Following elections for the 18th Knesset, Braverman was appointed Minister for Minority Affairs in the 32nd government. In this role, Braverman highlighted the promotion of economic initiatives and economic development amongst the minority populations in Israel. In 2010, he initiated and submitted for government approval a multi-annual plan totaling 800 million NIS, the purpose of which was to promote economic initiative, infrastructure and development in Arab communities. Braverman promoted a program for allocation of 305 million NIS to Arab students and the granting of 1,600 scholarships to outstanding Bedouin students, invested in the promotion of research laboratories in Arab communities and assisted in establishing a national research and development center for the Druze population in Israel. Braverman also sought to include 40% of the Israeli minority population in the national priority map.

On January 17, 2011, he resigned as minister following the resignation of Ehud Barak from the Labor Party and the party's resignation from the coalition.

In 2013, he was appointed chairman of the Knesset Economic Affairs Committee, which put the natural gas monopoly on the agenda and demanded that the Commissioner of Restraint of Trade impose price controls on gas prices. Braverman was responsible for reforms in trade and industry, transport, communications, consumer protection and more. He also raised awareness for the need for long-term economic planning, the need for building industrial educational frameworks and the integration of all levels of the population into the labor market.

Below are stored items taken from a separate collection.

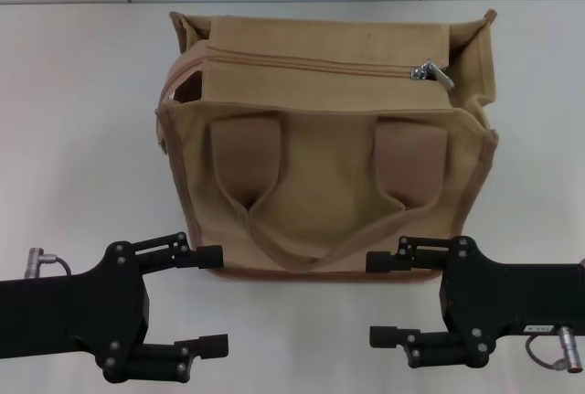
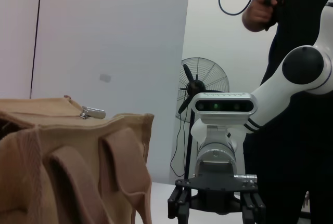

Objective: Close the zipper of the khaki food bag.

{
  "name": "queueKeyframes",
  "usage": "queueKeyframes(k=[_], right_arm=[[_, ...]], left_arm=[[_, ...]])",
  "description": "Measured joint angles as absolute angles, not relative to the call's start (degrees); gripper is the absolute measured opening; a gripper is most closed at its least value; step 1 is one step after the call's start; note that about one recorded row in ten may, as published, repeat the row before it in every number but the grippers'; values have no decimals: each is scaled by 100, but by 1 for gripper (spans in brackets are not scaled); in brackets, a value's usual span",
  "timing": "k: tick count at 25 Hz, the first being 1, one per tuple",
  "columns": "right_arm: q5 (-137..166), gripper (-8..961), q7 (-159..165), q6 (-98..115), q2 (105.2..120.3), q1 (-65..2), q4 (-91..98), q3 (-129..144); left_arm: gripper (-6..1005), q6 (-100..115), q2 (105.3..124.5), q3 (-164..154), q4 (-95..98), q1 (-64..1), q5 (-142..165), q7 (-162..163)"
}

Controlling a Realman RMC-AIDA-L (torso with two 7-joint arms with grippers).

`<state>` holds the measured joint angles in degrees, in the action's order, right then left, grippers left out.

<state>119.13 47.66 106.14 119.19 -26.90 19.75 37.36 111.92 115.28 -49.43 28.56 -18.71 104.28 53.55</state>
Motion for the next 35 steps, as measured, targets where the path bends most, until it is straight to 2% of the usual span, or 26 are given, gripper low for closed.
queueKeyframes(k=[35], right_arm=[[11881, 713, 4790, 10564, 11917, -2722, 1934, 3793]], left_arm=[[827, 11223, 11496, -4957, 2830, -1907, 10573, 5320]])
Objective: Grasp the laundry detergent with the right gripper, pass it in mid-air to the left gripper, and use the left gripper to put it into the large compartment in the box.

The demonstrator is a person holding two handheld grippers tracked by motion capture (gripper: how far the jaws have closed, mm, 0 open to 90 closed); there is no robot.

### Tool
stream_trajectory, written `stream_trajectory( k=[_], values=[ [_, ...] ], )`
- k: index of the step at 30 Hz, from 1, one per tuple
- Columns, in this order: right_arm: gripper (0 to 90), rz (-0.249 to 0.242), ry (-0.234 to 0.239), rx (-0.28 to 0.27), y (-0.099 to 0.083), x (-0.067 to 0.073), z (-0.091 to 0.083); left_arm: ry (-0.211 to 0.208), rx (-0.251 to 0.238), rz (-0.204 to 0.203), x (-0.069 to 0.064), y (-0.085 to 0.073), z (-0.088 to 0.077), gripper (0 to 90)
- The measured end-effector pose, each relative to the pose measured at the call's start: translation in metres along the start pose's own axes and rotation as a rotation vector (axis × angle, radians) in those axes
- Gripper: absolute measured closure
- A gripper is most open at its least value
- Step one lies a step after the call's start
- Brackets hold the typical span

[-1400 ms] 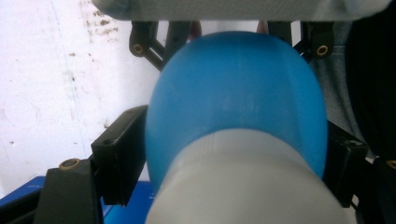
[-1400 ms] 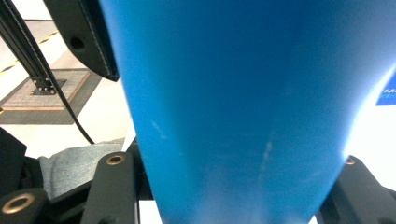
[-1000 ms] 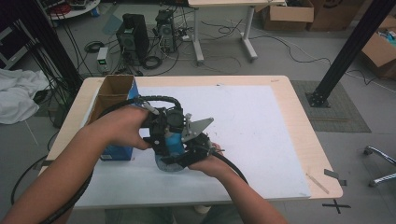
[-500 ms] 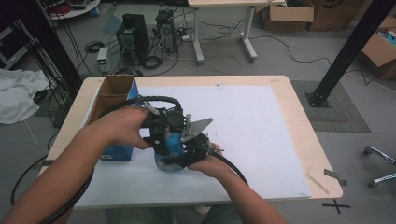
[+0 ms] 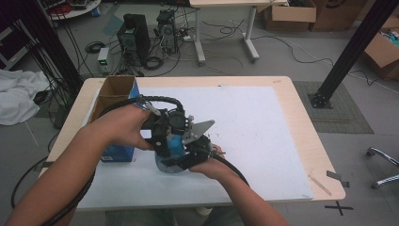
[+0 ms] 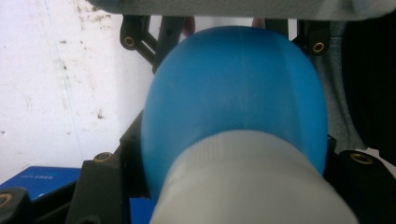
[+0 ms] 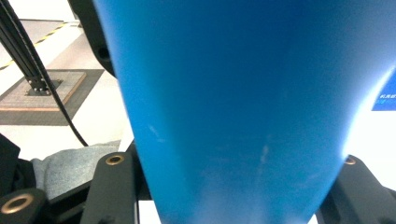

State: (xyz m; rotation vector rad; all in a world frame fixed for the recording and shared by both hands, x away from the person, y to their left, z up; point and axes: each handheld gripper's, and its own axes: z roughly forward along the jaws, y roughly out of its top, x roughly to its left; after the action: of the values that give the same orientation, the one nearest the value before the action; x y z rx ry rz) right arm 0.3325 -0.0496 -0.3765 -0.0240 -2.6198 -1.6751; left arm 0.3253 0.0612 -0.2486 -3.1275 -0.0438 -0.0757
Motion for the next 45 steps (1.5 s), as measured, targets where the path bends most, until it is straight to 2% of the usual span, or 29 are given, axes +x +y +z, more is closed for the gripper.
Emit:
stream_trajectory(
  k=[5,14,17,19,21,24,27,30,32,37,39,41,42,43,45],
  values=[
    [43.1,-0.006,-0.024,-0.026,0.000,0.000,-0.001,0.013,0.003,0.002,0.000,0.001,-0.003,39.0],
    [41.9,0.005,-0.006,-0.067,0.001,-0.002,-0.005,0.015,0.016,0.003,-0.002,0.003,-0.006,38.9],
    [38.4,0.006,0.005,-0.080,0.001,-0.002,-0.009,0.011,0.023,0.001,-0.002,0.003,-0.005,38.8],
    [32.1,0.011,-0.008,-0.067,0.001,-0.003,-0.011,0.012,0.023,-0.002,-0.001,0.003,-0.006,38.8],
    [30.7,0.017,-0.002,-0.063,0.000,-0.003,-0.013,0.012,0.020,-0.006,-0.001,0.002,-0.007,38.8],
    [25.7,0.003,-0.001,-0.045,0.000,-0.002,-0.016,0.010,0.019,-0.014,0.001,0.002,-0.010,38.8],
    [24.4,-0.009,-0.004,-0.033,0.002,-0.001,-0.022,0.007,0.020,-0.022,0.002,0.001,-0.012,38.8],
    [22.1,-0.018,0.001,-0.031,0.006,-0.001,-0.030,-0.007,0.022,-0.043,0.005,0.000,-0.016,38.7],
    [17.4,-0.018,0.004,-0.021,0.008,-0.002,-0.035,-0.018,0.024,-0.053,0.007,-0.001,-0.019,38.7],
    [13.3,-0.008,0.004,0.042,0.012,-0.004,-0.049,-0.025,0.037,-0.099,0.014,-0.007,-0.030,38.7],
    [10.9,-0.010,0.001,0.062,0.015,-0.006,-0.059,-0.034,0.042,-0.126,0.019,-0.011,-0.036,38.7],
    [7.2,-0.006,0.002,0.094,0.018,-0.008,-0.065,-0.061,0.051,-0.176,0.024,-0.015,-0.040,38.6],
    [5.0,-0.002,-0.003,0.121,0.021,-0.010,-0.069,-0.081,0.040,-0.204,0.029,-0.018,-0.046,38.6],
    [2.9,0.002,-0.012,0.163,0.024,-0.013,-0.075,-0.087,0.032,-0.223,0.030,-0.020,-0.048,38.6],
    [2.8,-0.002,-0.023,0.205,0.028,-0.015,-0.082,-0.094,0.022,-0.259,0.035,-0.024,-0.057,38.6]
  ],
)
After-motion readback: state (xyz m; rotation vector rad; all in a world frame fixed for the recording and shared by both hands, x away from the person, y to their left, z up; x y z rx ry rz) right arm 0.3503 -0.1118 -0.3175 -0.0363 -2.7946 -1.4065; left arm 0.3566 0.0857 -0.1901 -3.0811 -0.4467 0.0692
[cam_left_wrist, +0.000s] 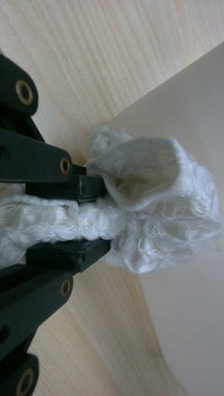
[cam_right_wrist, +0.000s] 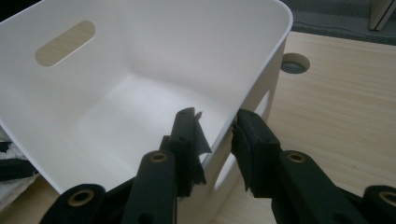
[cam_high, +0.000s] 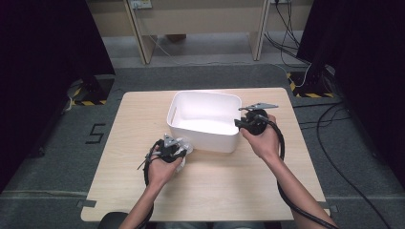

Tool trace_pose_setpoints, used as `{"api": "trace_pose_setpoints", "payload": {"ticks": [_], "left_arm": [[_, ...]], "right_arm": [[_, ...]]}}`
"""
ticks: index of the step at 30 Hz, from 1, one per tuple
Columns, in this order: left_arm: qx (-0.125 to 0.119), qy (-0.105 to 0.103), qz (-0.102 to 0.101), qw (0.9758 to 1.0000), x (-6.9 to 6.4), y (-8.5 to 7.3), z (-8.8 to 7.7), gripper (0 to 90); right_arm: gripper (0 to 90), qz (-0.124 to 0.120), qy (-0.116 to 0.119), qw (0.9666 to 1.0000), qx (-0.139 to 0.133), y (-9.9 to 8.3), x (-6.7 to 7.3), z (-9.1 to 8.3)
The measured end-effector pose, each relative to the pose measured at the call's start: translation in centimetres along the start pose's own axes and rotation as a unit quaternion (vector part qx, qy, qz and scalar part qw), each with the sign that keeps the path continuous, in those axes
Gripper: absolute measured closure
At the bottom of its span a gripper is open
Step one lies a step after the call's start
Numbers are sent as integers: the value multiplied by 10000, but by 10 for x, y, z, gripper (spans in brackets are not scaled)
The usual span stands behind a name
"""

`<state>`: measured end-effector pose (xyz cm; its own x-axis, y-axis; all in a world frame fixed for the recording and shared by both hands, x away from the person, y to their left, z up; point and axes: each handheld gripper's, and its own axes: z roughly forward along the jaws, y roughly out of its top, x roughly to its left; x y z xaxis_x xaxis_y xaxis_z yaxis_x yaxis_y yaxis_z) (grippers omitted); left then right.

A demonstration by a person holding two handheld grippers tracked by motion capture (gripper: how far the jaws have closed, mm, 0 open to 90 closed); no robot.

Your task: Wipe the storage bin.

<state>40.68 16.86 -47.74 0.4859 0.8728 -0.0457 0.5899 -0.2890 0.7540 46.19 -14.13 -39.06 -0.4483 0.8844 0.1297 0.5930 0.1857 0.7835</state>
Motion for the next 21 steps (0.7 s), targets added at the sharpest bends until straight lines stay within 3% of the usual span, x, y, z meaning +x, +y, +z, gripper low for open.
{"api": "trace_pose_setpoints", "payload": {"ticks": [21], "left_arm": [[-190,-13,15,9998,-7,15,-14,734]], "right_arm": [[698,22,9,10000,-7,0,0,1]]}}
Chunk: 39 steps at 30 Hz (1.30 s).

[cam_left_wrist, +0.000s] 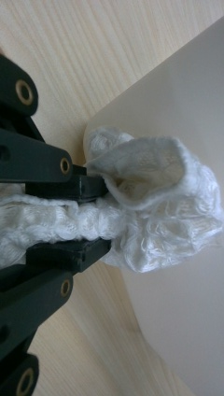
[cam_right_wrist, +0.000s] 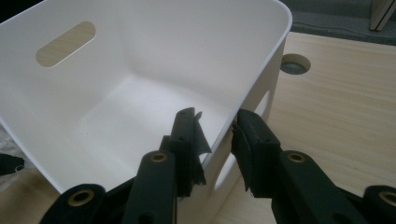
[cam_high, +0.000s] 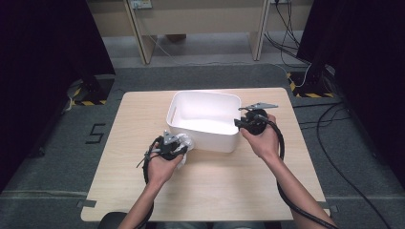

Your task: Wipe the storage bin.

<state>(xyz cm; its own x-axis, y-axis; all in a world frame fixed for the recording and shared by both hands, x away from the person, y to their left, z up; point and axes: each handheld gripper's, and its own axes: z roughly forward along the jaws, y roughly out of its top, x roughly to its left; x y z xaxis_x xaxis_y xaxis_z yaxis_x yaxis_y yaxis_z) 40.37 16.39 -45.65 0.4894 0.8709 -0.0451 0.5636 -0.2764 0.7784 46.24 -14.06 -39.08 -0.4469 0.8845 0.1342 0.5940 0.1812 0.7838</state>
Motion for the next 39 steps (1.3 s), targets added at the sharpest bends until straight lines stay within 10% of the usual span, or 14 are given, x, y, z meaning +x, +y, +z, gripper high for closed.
{"api": "trace_pose_setpoints", "payload": {"ticks": [39], "left_arm": [[-448,4,140,9989,-7,24,-22,734]], "right_arm": [[695,59,44,10000,-3,0,1,0]]}}
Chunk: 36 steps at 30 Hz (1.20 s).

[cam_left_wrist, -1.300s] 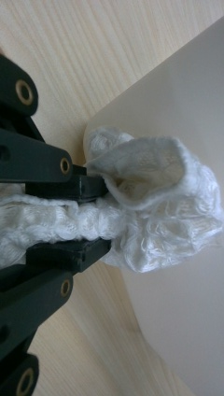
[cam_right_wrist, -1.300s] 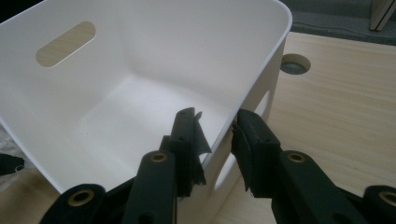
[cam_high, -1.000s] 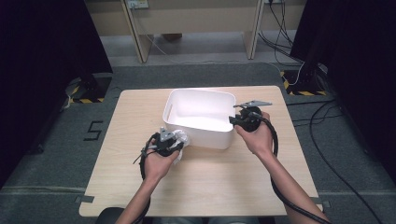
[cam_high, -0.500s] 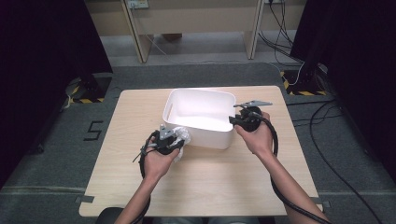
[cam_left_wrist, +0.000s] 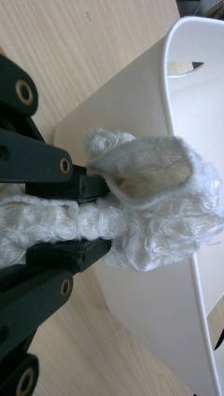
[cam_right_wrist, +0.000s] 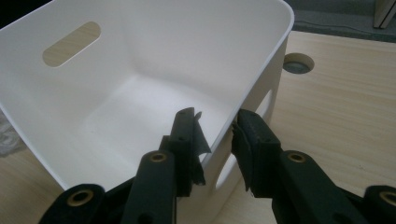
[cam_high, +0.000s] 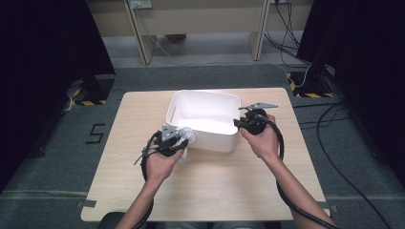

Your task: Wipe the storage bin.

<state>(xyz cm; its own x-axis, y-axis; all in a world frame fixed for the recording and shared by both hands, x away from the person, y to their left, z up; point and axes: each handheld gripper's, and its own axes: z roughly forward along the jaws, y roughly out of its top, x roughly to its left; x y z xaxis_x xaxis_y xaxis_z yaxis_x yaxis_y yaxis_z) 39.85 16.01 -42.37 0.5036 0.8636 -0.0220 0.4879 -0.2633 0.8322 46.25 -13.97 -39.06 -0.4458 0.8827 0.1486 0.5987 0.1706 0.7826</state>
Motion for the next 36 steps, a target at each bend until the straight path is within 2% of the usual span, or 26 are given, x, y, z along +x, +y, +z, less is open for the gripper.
{"api": "trace_pose_setpoints", "payload": {"ticks": [14,36], "left_arm": [[-103,22,119,9999,-6,4,-1,734],[-17,16,248,9997,-10,1,7,733]], "right_arm": [[696,13,14,10000,14,0,-1,0],[694,38,20,10000,20,0,0,-1]]}}
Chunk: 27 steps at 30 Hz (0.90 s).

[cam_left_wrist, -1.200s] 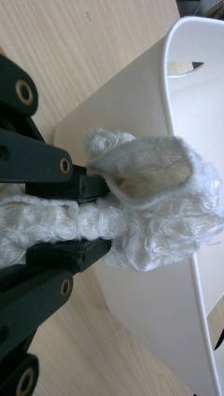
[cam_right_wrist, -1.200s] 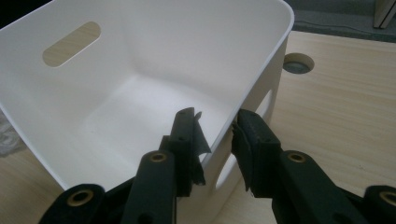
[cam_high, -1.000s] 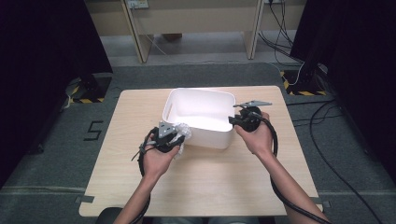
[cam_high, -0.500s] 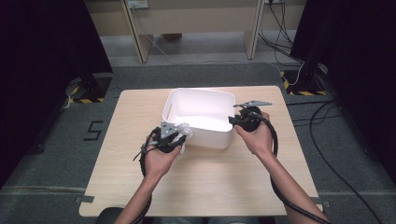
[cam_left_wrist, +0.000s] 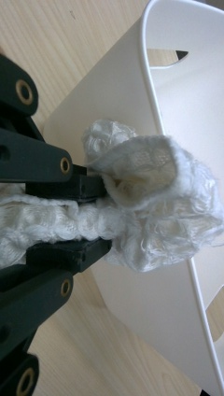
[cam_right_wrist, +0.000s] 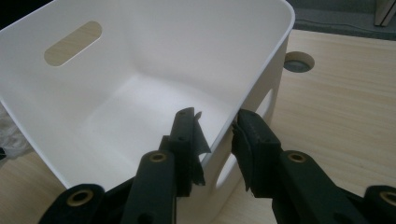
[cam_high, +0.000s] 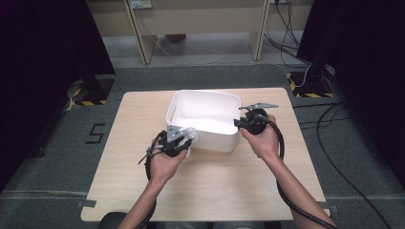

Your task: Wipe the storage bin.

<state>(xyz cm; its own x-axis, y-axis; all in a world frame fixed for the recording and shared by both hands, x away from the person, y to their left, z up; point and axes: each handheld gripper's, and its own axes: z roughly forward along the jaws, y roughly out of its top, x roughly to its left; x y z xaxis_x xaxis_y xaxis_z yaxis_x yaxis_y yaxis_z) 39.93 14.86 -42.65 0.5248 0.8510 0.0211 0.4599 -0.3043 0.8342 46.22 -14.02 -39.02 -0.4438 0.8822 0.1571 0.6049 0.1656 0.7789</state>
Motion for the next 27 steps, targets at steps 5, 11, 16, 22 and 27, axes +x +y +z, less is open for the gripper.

Braverman advocated "enlightened capitalism" which emphasizes growth with fair distribution of income.

Prior to the March 2015 20th Knesset elections, Braverman announced that he would not run for another term and retired from political life.

== Israel Prize ==
Professor Braverman is the 2020 Israel Prize laureate for Lifetime Achievement - a special contribution to society and state - for his contributions as President of Ben-Gurion University of the Negev.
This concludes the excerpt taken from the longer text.